Para deshacer los malentendidos alrededor de su persona, Kennedy dejó bien claro que él no era el candidato católico sino el del partido demócrata, que además también era católico. Durante sus años en el Congreso y en el Senado había demostrado que su actuación no se guiaba por criterios sectarios. Cualquier insinuación de que su fe le hacía menos americano estaba radicalmente fuera de lugar. No podía admitir que cuarenta millones de católicos, solo por estar bautizados, perdieran su derecho a dirigir el país. La religión, al contrario que la guerra, el hambre o la ignorancia, no era un problema en el que hubiera que perder el tiempo.
La victoria de JFK sobre Nixon fue por la mínima. En algunos estados, como Virginia o Kentucky, su afiliación confesional jugó en su contra.

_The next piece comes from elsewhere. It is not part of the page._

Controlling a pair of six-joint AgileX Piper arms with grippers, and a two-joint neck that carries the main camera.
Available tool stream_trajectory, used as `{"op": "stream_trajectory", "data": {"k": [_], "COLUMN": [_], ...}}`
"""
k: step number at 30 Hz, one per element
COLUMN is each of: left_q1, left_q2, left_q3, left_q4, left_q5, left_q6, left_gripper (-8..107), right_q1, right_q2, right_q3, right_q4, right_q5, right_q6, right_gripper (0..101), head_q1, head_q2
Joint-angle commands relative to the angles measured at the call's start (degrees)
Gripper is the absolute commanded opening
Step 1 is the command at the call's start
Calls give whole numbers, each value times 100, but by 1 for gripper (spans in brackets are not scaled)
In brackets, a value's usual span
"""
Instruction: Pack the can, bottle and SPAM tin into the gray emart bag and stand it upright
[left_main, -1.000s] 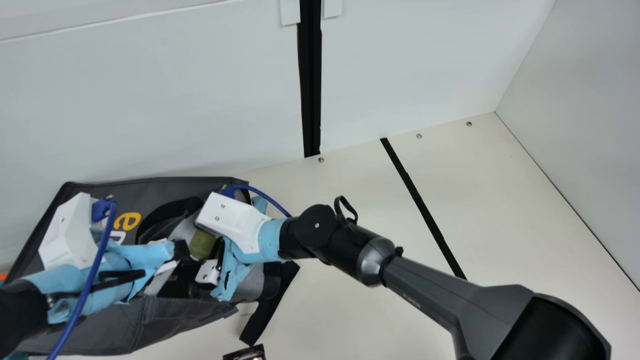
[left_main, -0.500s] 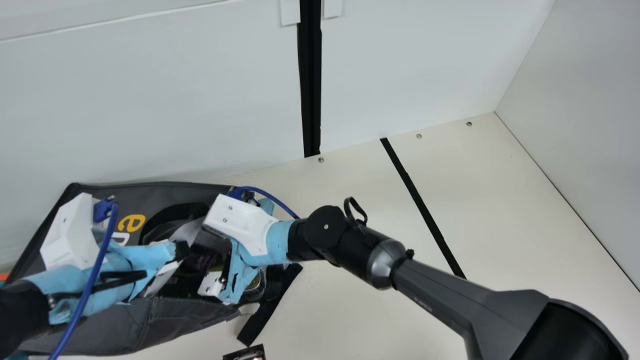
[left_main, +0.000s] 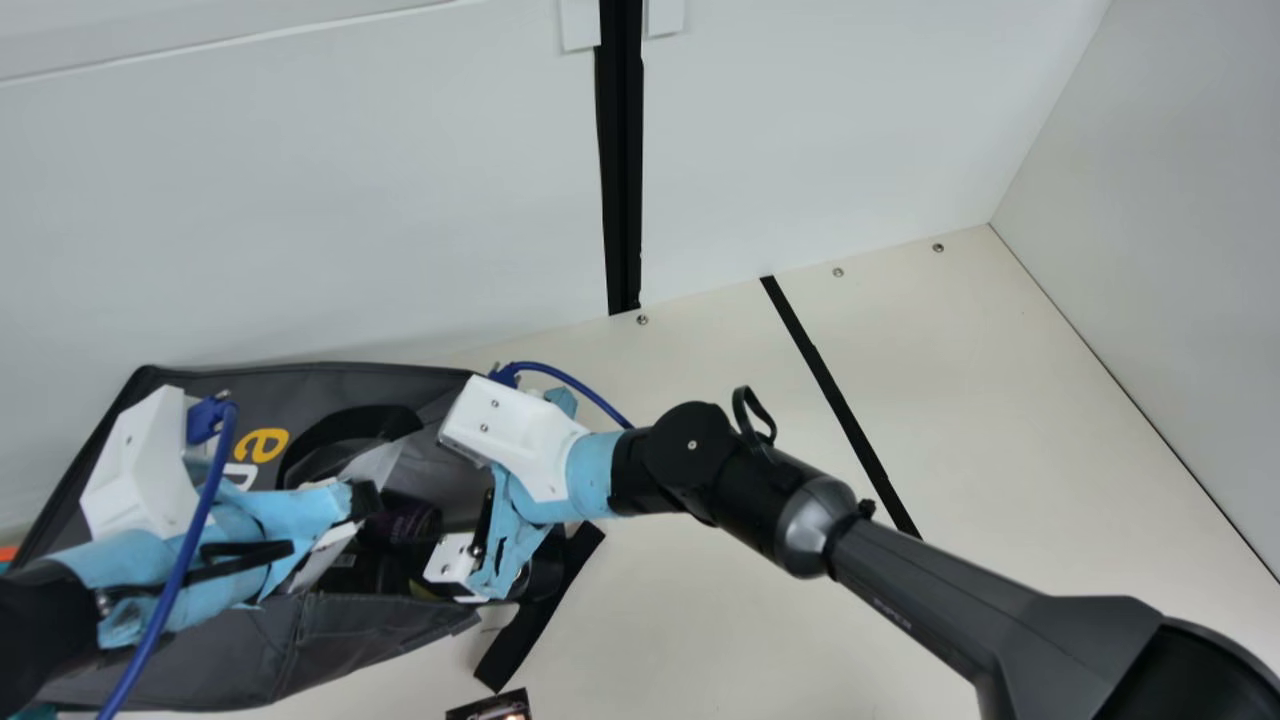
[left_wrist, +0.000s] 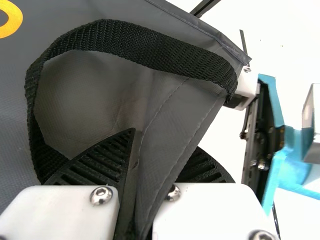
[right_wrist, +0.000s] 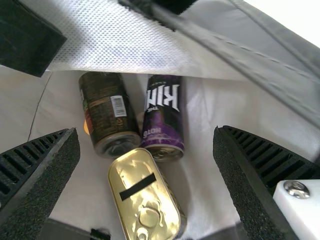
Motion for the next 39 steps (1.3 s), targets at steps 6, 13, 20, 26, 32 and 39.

Su triunfo, en muchos sentidos, constituía una excepción a la regla. De todas formas, su contribución demostraba que la fe católica no podía identificarse sin más con posturas conservadoras. Tras su trágica desaparición, su hermano Bobby o el senador demócrata Eugene McCarthy también ayudaron a proporcionar una imagen abierta del catolicismo, en la línea de la renovación auspiciada por el Vaticano II. Antiguo novicio benedictino, McCarthy acostumbraba a citar las encíclicas papales para justificar las leyes en beneficio de los desheredados, a la vez que se oponía al militarismo anticomunistas.
Otra figura relevante fue la de Sargent Shriver: cuñado de los Kennedy y futuro suegro de Arnold Schwarzenegger, se presentó a vicepresidente en 1972 en el “ticket” encabezado por George McGovern. Sin embargo, fue Richard Nixon el que ganó las elecciones. Contó con el mayor respaldo de los católicos, un 53%, que cualquiera de los republicanos precedentes. En cambio, solo un 26 % se inclinó por McGovern. Quedaba claro que la afiliación confesional no implicaba un voto monolítico.
Los católicos, por serlo, no tendían a elegir en los comicios a uno de sus correligionarios. Hubo que esperar a 1984 para que otro político salido de sus filas optara a la Casa Blanca. En este caso se trataba de la aspirante la vicepresidencia, la abogada feminista Geraldine Ferraro, primera mujer que se presentaba para el puesto por uno de los grandes partidos. Durante la campaña, la cuestión religiosa volvió a estar muy presente. Ferraro recibió críticas por defender el derecho al aborto, también por afirmar que Ronald Reagan era un mal cristiano que dañaba a los pobres con sus políticas. Reagan, sin embargo, consiguió ser reelegido, en parte porque convencer a la jerarquía eclesiástica. Afirmó, por ejemplo, que consultaba a Juan Pablo II de en diversas ocasiones.
El fracaso de Ferraro, como el de Shriver, parecía demostrar que apostar por un católico no traducía en buenos resultados electorales. Por eso pasaron veinte años hasta la candidatura presidencial del demócrata John F.Kerry, un hombre del que se decía que llevaba consigo un rosario y una medalla de San Cristóbal. Pese a todo, muchos cuestionaron su ortodoxia doctrinal por defender el aborto y las uniones homosexuales. Kerry, como otro católico famoso, el senador Ted Kennedy, situaba estas cuestiones en el plano de la conciencia personal. Él estaba contra la interrupción del embarazo pero no por eso imponía sus convicciones a los demás.
Habían pasado muchos años desde los tiempos de JFK, pero determinadas cosas todavía no habían cambiado. Un católico todavía tenía que demostrar que creencias no iban a impedirle ser el líder de todos los norteamericanos. Seguramente por eso, el demócrata Joe Biden afirmó en twitter que su fe le enseñaba que todos los seres humanos son iguales en dignidad y derechos. Tras un interminable recuento electoral y un vergonzoso asalto al Congreso por las hordas trumpistas, ahora es ya el segundo presidente católico del país.